▼▼▼
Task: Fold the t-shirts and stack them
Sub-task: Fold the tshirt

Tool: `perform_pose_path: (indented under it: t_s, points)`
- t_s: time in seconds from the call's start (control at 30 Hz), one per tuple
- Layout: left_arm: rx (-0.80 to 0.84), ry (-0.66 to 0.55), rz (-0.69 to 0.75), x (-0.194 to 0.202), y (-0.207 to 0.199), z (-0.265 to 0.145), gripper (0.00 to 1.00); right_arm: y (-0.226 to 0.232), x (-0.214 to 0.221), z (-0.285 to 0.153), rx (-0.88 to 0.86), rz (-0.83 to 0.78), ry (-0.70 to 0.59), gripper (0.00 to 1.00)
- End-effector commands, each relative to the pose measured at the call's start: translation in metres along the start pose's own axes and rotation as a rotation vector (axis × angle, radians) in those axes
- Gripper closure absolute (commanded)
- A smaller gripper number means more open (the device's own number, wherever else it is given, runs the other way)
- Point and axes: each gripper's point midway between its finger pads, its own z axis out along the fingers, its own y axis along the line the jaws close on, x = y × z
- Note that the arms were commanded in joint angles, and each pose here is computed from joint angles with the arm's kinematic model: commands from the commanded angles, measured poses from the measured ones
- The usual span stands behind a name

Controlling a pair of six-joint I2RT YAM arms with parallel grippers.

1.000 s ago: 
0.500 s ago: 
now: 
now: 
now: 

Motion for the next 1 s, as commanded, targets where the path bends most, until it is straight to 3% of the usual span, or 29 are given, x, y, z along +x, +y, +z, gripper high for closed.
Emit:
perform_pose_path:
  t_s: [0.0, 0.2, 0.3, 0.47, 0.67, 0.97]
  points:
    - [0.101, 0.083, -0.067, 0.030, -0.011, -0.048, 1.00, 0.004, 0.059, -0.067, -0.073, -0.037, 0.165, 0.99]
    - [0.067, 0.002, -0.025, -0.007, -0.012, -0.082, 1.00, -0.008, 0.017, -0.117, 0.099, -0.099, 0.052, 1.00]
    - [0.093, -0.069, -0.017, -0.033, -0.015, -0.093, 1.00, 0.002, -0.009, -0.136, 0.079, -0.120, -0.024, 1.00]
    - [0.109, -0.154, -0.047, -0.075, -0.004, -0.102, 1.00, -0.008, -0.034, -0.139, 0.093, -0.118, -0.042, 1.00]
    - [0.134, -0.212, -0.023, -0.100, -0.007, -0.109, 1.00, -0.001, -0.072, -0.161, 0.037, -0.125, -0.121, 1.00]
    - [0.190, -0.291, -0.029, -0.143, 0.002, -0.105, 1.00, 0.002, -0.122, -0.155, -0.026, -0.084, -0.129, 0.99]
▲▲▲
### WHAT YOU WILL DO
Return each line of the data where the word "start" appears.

### ANSWER BELOW
- t_s: time in seconds from the call's start (control at 30 Hz), one per tuple
- End-effector commands, each relative to the pose measured at the call's start: translation in metres along the start pose's own axes and rotation as a rotation vector (axis × angle, radians) in those axes

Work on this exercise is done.